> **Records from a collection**
################

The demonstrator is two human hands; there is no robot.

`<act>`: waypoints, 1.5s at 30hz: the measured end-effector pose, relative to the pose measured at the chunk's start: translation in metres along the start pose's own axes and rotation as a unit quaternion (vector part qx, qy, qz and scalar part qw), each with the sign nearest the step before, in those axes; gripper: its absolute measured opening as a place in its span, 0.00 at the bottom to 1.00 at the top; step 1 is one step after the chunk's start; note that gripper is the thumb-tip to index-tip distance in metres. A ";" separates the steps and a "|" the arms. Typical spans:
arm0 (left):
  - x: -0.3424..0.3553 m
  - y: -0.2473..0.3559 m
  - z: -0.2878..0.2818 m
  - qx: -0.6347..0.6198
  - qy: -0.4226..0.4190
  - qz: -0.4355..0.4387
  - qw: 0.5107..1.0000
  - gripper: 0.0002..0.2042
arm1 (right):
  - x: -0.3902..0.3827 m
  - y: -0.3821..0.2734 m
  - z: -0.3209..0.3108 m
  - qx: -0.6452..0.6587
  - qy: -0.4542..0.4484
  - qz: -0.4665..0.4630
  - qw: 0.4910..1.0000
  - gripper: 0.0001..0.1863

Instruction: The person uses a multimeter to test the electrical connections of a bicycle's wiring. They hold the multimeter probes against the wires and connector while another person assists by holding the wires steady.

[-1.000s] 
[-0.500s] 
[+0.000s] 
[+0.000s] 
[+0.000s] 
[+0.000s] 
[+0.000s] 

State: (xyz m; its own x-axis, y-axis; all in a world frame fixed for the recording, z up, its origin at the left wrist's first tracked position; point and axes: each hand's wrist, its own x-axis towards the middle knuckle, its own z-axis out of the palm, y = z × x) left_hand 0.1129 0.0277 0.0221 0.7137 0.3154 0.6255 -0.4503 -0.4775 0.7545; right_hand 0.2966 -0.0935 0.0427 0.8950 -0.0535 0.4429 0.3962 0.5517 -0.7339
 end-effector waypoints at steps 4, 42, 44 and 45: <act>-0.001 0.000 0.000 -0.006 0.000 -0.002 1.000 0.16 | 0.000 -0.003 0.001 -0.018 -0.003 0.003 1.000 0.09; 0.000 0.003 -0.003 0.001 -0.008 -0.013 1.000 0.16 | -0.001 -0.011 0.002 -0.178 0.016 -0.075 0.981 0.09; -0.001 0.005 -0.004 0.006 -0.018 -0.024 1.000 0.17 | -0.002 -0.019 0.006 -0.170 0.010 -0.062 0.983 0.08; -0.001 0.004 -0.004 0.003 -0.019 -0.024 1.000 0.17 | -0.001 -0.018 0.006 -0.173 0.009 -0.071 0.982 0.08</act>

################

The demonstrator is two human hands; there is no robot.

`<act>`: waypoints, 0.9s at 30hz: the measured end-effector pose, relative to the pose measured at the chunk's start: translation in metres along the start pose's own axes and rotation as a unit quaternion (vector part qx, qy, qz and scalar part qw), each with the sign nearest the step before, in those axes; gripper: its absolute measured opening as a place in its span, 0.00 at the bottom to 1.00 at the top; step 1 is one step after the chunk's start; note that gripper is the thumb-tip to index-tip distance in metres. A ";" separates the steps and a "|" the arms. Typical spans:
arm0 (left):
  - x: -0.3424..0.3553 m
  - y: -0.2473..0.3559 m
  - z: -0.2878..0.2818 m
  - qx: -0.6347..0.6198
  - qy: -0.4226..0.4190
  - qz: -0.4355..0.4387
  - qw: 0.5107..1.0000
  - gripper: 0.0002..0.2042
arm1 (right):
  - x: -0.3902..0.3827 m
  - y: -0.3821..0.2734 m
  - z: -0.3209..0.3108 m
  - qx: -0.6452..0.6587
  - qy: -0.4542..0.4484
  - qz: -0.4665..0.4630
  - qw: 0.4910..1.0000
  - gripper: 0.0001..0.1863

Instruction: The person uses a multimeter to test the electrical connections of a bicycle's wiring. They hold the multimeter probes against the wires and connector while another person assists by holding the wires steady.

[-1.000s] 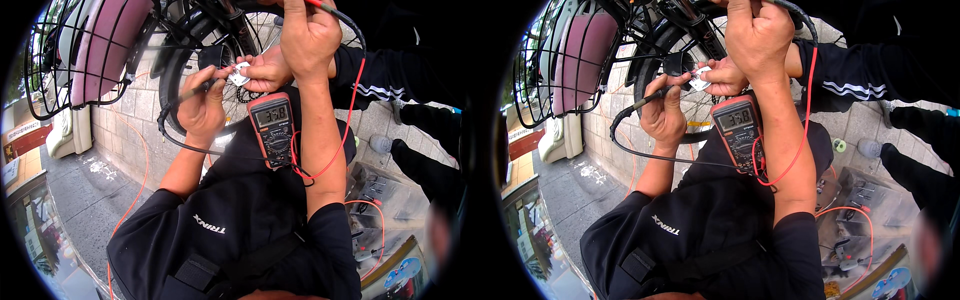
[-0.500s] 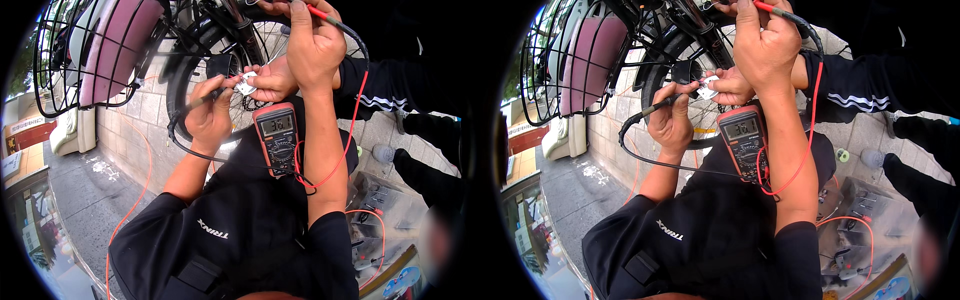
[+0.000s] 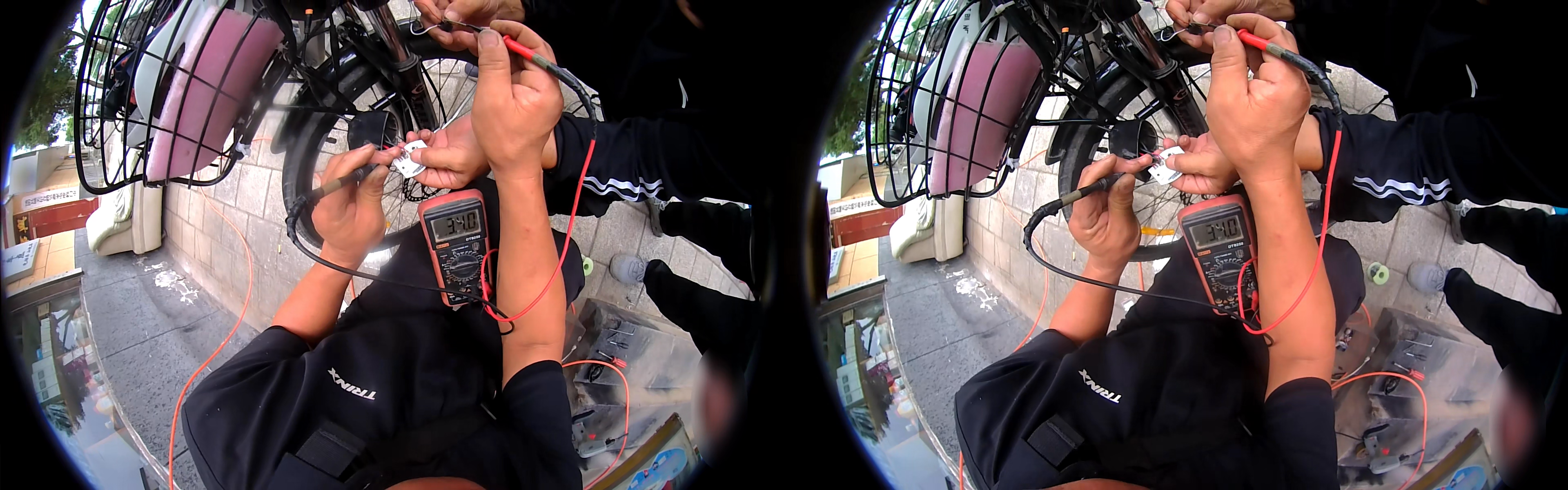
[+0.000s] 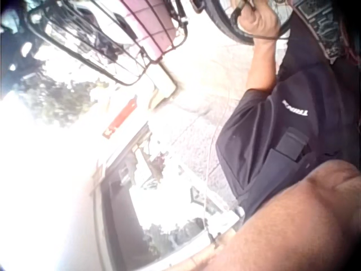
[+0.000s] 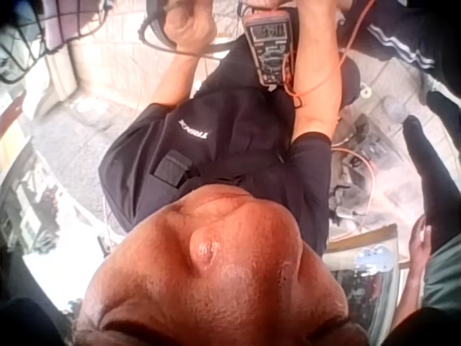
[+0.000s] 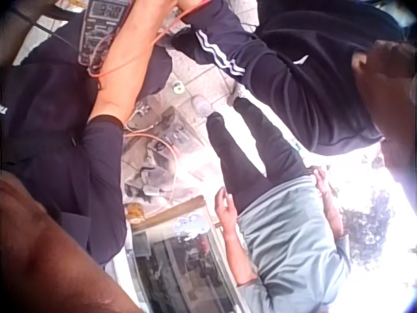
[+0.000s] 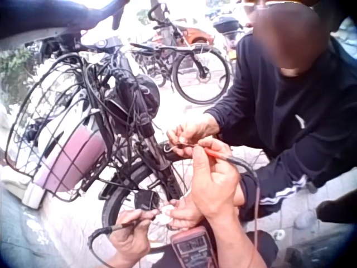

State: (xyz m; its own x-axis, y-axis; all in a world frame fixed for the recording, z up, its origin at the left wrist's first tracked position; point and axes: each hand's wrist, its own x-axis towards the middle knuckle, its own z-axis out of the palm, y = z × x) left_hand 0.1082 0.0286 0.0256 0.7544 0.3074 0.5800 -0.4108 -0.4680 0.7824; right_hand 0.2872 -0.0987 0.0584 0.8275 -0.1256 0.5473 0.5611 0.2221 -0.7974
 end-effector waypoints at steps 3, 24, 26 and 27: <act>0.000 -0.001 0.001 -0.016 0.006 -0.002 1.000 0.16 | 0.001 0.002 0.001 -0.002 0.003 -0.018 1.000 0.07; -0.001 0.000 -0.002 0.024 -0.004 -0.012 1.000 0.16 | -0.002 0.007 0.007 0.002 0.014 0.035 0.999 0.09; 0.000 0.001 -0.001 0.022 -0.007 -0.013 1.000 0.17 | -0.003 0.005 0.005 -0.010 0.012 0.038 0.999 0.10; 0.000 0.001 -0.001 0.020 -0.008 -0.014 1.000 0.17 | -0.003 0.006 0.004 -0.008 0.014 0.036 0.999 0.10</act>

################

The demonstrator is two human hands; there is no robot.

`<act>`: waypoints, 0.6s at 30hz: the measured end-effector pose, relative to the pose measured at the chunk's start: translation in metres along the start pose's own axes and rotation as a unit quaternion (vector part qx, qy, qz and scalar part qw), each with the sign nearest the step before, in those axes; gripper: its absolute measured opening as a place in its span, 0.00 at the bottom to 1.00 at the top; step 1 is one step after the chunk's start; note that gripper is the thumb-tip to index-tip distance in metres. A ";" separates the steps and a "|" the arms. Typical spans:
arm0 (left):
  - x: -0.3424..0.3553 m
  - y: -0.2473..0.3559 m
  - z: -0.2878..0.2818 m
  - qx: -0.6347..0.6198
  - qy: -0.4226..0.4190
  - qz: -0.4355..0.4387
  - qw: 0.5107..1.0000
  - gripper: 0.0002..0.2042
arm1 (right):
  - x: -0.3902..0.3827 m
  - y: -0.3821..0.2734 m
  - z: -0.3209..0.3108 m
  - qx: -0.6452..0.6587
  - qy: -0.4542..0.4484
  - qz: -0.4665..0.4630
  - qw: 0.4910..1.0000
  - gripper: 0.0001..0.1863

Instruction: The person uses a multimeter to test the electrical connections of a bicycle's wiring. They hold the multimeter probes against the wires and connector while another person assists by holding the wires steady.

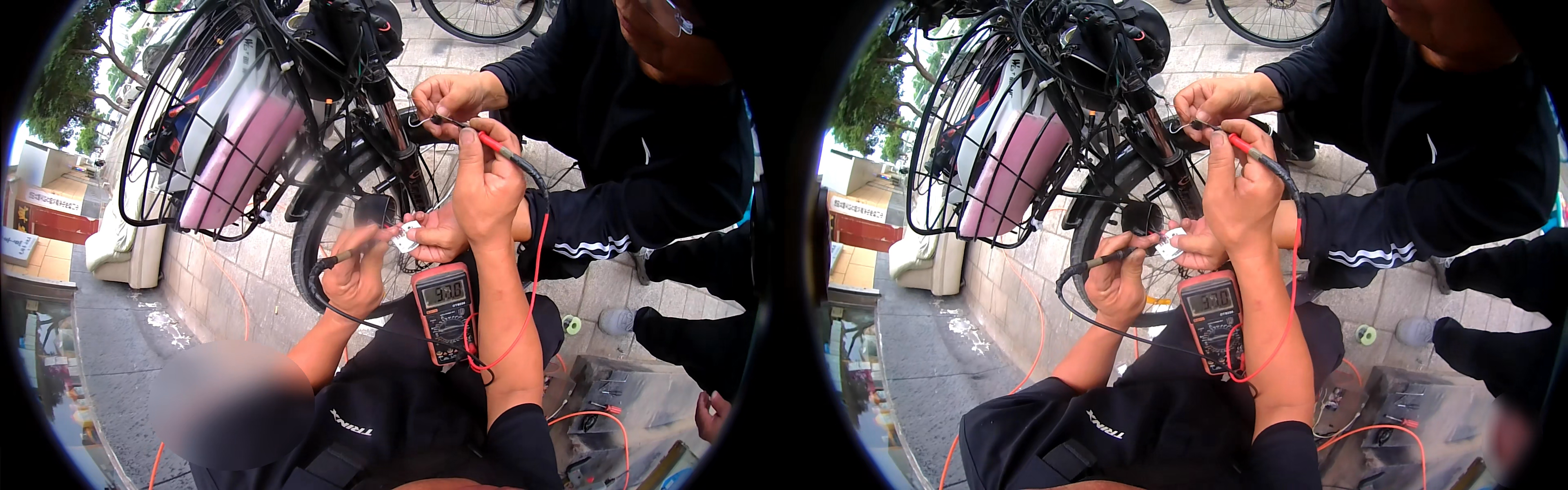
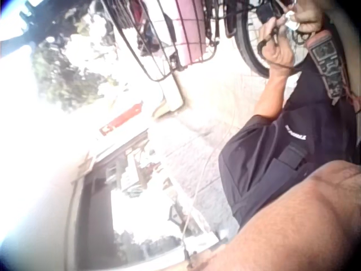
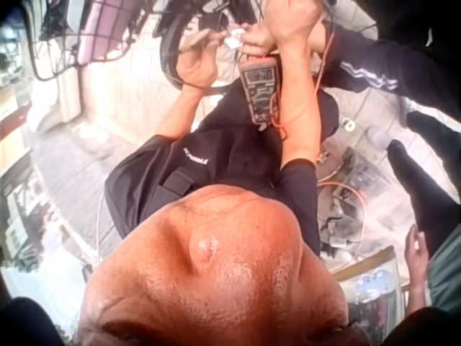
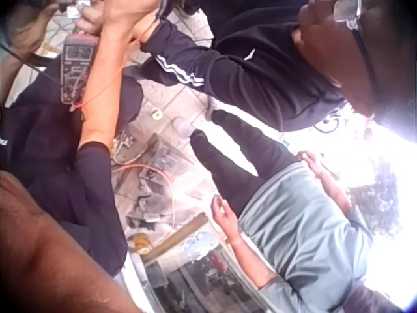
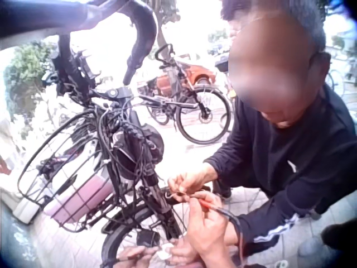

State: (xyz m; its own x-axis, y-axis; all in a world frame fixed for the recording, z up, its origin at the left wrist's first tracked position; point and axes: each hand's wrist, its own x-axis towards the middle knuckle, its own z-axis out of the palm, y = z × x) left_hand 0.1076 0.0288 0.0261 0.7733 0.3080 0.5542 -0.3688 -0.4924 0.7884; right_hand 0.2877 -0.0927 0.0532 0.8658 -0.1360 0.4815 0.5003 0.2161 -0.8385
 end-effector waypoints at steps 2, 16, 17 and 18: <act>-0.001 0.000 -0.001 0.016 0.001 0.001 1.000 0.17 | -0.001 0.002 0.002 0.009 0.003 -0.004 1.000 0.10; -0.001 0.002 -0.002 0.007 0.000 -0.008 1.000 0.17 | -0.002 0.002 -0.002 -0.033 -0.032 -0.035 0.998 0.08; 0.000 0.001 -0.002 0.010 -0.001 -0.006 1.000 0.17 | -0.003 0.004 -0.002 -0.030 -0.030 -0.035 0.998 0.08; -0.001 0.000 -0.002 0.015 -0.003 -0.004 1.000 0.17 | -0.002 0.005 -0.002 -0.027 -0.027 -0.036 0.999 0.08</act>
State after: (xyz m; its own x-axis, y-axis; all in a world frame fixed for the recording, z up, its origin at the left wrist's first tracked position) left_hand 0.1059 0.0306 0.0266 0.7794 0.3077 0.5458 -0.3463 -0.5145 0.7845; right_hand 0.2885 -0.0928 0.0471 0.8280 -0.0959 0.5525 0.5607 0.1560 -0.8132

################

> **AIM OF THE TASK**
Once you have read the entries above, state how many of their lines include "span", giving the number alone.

> **RESPONSE**
3